Feb. 5, 2013; Brooklyn, NY, USA; Los Angeles Lakers small forward Earl Clark (6) shoots over Brooklyn Nets power forward Kris Humphries (43) during the first half at Barclays Center. Mandatory Credit: Debby Wong-USA TODAY Sports

Discussing Earl Clark's Offensive Role: Where Does He Fit In?

The Cleveland Cavaliers signed former Los Angeles Lakers forward Earl Clark to a two-year deal last week. Immediately, a lot of people began to question where Clark would fit in with the current roster. Clark played a lot of power forward for the Lakers last season, although he can play small forward as well, and like Anthony Bennett, the word “tweener” is thrown around a lot when discussing him. In particular, Clark’s offensive fit is discussed. What does he bring to the table? Can he shoot? Does he work well off the ball and provide spacing? Basically, can he compliment the key guys in the Cavaliers offense? Let’s look at Clark’s offensive game and try to figure out how he will operate within the Cav’s offensive system.

Shooting

Clark’s shooting is…….interesting. On one hand, Clark didn’t shoot very well last season. His TS% was 51 percent (below league average), and he shot just 33.7 percent from three-point land. His mid-range game was very spotty as well. Looking at his shot chart from last season, it’s not the prettiest sight to behold.

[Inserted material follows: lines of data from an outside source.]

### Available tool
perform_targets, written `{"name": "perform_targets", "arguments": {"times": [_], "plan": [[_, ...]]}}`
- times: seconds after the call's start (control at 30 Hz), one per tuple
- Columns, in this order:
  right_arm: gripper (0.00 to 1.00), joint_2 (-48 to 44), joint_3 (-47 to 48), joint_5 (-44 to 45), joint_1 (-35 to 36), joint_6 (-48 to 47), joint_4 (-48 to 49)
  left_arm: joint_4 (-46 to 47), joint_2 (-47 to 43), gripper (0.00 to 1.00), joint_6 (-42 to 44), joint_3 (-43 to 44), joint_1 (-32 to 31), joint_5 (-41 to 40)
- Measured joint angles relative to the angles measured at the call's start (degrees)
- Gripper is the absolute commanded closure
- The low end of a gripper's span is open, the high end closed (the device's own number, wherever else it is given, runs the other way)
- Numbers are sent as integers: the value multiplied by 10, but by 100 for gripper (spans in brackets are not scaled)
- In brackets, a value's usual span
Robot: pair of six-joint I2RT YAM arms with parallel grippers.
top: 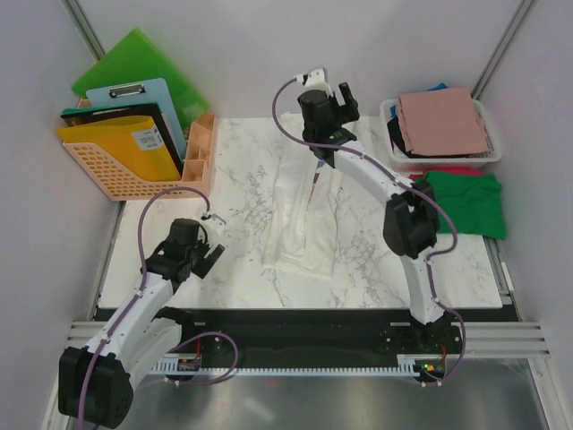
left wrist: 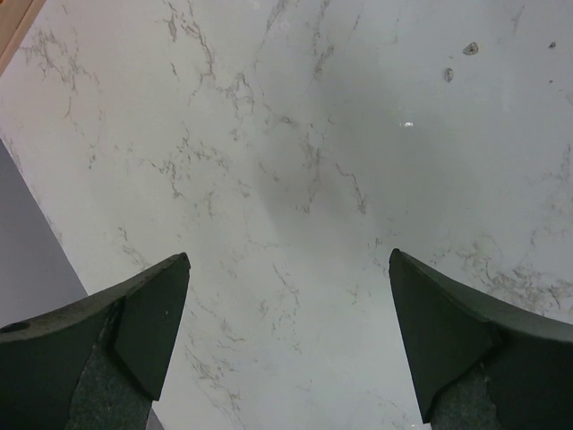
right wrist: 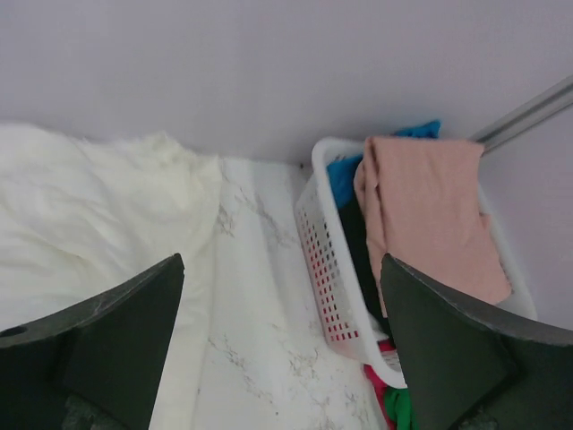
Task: Fold and stack the t-shirts
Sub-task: Fold the tshirt
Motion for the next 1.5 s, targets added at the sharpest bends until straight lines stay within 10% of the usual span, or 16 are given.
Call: {"name": "perform_targets", "arguments": {"times": [0.2, 0.37, 0.5, 0.7, 0.93, 1.5], "plan": [[2, -264, -41, -104, 57, 97, -67, 0, -13, 0, 0, 0, 0, -1], [2, -409, -121, -482, -20, 99, -271, 0, -63, 0, 0, 2, 0, 11], [2, -461, -268, -613, -86, 24, -423, -51, -45, 0, -9, 66, 1, 97], [2, -585, -454, -673, -110, -32, -544, -144, 110, 0, -12, 283, 1, 368], [2, -621, -508, -701, -107, -32, -508, -181, 210, 0, -2, 287, -6, 520], [15, -526, -566, -756, -97, 0, -448, -100, 209, 0, 13, 206, -246, 418]]}}
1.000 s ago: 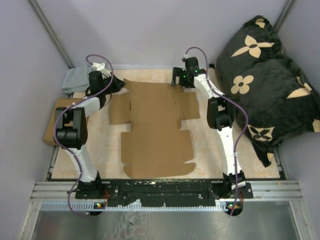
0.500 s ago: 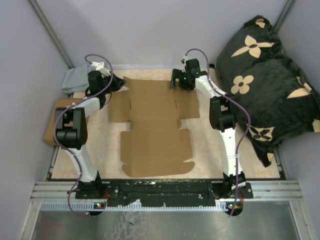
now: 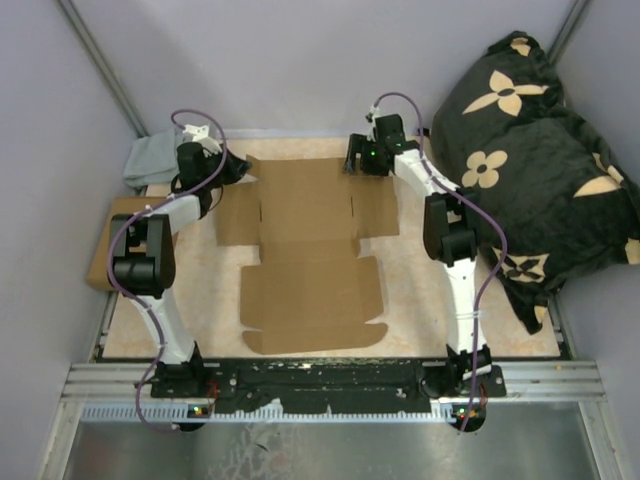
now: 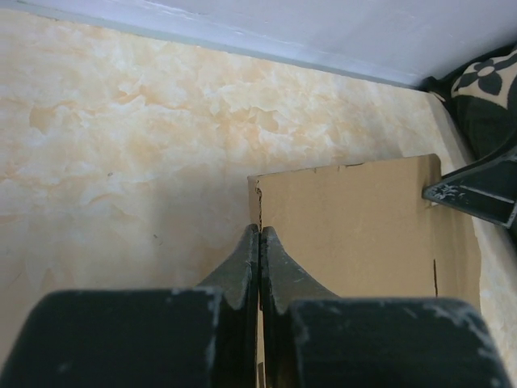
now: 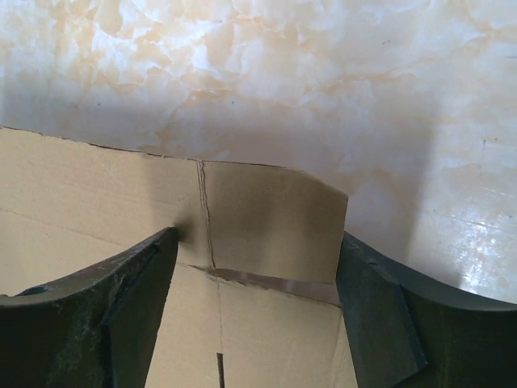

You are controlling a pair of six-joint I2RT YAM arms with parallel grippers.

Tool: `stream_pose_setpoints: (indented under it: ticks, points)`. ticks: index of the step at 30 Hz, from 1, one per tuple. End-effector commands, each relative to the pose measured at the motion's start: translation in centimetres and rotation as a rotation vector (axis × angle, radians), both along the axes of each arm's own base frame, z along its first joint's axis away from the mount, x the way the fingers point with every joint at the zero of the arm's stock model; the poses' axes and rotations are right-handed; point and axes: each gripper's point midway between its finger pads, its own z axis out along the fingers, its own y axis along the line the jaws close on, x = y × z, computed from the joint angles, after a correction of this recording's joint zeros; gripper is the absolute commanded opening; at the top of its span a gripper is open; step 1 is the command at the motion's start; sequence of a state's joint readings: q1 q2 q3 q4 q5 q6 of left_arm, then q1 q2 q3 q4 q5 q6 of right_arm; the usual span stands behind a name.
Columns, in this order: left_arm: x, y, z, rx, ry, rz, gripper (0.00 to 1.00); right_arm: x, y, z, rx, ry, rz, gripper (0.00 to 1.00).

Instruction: Fold the paper box

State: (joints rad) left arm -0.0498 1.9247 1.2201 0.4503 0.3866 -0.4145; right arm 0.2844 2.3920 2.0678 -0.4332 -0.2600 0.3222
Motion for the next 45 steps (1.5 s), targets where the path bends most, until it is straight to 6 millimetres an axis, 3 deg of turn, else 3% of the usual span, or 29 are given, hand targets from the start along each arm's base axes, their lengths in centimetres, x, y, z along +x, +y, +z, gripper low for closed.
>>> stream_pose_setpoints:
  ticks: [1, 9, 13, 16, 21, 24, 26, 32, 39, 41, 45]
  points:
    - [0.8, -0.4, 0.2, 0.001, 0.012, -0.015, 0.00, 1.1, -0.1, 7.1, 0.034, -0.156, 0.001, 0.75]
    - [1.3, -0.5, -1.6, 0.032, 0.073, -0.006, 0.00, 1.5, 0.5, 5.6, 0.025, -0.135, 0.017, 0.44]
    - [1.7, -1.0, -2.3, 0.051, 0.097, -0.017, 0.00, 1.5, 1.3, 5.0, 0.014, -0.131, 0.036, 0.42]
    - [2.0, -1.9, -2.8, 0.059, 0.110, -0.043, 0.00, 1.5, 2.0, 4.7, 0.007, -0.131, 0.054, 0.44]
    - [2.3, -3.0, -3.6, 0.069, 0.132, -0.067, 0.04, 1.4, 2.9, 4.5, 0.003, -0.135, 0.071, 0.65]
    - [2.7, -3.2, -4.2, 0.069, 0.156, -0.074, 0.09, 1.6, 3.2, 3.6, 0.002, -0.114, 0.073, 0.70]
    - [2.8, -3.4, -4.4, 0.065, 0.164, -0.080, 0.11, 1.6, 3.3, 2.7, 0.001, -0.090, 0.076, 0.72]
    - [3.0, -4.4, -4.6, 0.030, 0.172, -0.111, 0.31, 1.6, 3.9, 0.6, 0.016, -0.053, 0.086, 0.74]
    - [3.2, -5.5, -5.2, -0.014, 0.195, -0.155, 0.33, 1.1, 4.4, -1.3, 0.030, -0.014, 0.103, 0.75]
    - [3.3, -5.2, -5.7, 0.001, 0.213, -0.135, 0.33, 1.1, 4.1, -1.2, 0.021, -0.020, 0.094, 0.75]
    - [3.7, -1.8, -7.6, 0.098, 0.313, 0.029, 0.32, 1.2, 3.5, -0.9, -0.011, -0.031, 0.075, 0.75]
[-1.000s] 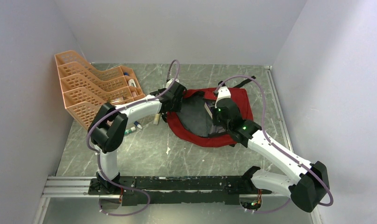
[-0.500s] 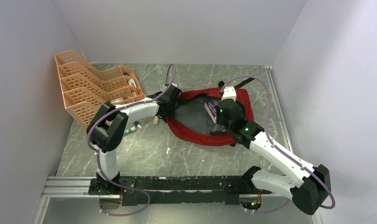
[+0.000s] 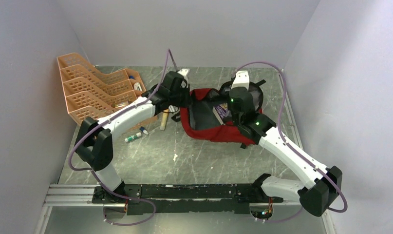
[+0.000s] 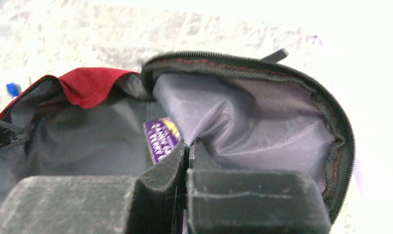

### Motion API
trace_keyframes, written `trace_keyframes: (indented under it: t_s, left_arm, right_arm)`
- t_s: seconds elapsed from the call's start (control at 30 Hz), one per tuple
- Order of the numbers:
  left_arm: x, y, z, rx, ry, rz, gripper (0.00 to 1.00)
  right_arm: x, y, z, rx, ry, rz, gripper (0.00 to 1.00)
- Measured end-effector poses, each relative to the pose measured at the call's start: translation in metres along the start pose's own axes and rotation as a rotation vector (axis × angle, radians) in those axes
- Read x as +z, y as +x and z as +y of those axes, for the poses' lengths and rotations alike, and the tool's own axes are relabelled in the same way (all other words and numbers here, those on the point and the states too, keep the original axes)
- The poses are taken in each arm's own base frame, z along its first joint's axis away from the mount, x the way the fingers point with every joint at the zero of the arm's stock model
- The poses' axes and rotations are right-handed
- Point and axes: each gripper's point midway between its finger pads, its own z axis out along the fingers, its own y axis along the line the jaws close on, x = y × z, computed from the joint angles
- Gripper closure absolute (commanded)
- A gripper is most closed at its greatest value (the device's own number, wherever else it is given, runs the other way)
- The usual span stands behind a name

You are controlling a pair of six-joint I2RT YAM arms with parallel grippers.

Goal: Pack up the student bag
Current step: Adjust the student bag at the center of the board.

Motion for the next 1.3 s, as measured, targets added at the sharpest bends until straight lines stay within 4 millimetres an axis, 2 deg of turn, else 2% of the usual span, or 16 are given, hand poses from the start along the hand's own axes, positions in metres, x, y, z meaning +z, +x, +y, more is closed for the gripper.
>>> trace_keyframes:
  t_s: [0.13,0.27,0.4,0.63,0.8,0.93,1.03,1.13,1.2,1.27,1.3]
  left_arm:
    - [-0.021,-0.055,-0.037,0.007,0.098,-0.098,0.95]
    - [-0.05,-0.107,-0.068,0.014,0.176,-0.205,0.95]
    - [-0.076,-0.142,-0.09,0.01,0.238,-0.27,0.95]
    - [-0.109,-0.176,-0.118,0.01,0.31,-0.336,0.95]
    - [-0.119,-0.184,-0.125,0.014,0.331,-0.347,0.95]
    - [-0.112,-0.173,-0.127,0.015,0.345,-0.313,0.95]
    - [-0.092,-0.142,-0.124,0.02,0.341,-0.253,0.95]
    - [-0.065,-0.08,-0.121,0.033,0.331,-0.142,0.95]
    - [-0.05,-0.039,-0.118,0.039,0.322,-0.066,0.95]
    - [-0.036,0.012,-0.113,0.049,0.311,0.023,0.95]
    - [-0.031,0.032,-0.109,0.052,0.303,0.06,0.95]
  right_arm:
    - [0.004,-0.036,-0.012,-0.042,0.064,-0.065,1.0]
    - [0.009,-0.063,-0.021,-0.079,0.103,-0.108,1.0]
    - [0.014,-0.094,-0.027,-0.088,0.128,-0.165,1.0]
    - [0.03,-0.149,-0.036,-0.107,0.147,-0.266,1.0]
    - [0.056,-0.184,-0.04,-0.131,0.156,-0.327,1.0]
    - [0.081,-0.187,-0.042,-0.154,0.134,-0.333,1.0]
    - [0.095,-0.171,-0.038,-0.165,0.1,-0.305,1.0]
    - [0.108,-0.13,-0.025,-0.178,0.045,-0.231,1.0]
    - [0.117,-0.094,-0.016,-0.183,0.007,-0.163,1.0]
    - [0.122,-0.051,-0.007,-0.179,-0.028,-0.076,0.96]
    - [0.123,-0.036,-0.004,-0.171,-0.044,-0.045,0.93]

However, a lot of Clark’s problems may have had to do with the situation he was in. I shouldn’t have to remind you how ugly the Lakers offense was at times last season, and the lack of continuity may have had an affect on Clark’s shooting. Guys were in and out of the lineup all year around Clark, and having players that will actually attack the basket consistently that aren’t Metta World Peace, and will command attention in the post, should free up Clark as a spot-up shooter. This can be shown by Clark’s shooting numbers with Dwight Howard on and off the floor; According to NBAwowy.com, with Dwight on the floor, Clark had a TS% of 53.4 percent and hit 38 percent of his threes, compared to 48.4 percent and 28.3 percent respectively without Dwight. Playing with Kyrie Irving, Dion Waiters and Anthony Bennett, who will all find a way to focus the defense in the paint, I’d expect Clark’s numbers to drift more toward the “with Dwight” set of numbers.

Off the Ball

Let’s just say that there’s a lot of this when Earl doesn’t have the ball:

Earl Clark is a spot-up guy. He didn’t move much without the ball, minus the occasional screen or crash to the offensive boards. This is fine if he’s going to be a shooter for the Cavs; the floor spacing with all of Cleveland’s attackers and posts is welcome. However, spot-up guys aren’t really effective if they’re shooting under 34 percent from outside. I can see Clark’s three-point shooting getting better, but unless it gets to at least that 37-38 percent range, I can’t see him being a legitimate offensive threat defenses have to worry about, which will make life harder on everyone who does their damage at the basket.

In Transition

Clark’s not a huge threat running the floor. Per the NBA stats site, he scored about 11.9 percent of his points on the break, or roughly 0.86 points per game. Comparatively, Kyrie Irving scored 2.47 points per game on fast breaks. Clark is decent at finishing at the rim, but it’s nothing to write home about. However, in the Cavs offense with Irving and Bennett leading the way, I don’t think Clark needs to be a threat on the break. This is an area where Cleveland should be really good already, so Clark’s not going to affect much here.

Offensive Rebounding

Clark should play a similar role on the offensive glass in Cleveland as he did in LA. Los Angeles had Dwight and Pau cleaning the glass; Cleveland has Tristan Thompson, Anthony Bennett and Anderson Varejao. Clark is a decent offensive rebounder and should support the other posts in this, but again, he’s not a game-changer here.

Role in the Offense

Ideally, I think Clark’s going to be a complimentary option in the offense. He’s probably going to be utilized as the kick-out guy in PNR situations, a spot-up shooter and occasional slasher. I don’t see the ball being in his hands much, as he struggles to create his own offense, and Kyrie Irving and Dion Waiters are ball-dominant anyway. Instead, Clark should be free to lurk, find open space and take jumpers and threes. By doing this, I could definitely see Clark’s shooting percentages rise in the Cleveland offense. I’d like to see him get a little better at corner threes, which he shot 38.5 percent on but only took 26 of last year. If that were to become a bigger part of his offense, it would be huge for the Cavs. If Clark can hit outside shots consistently and stretch the floor, he’ll be a good signing. I could definitely see this as a mutually beneficial relationship between team and player. Welcome to Cleveland, Earl. Let’s see what you can do.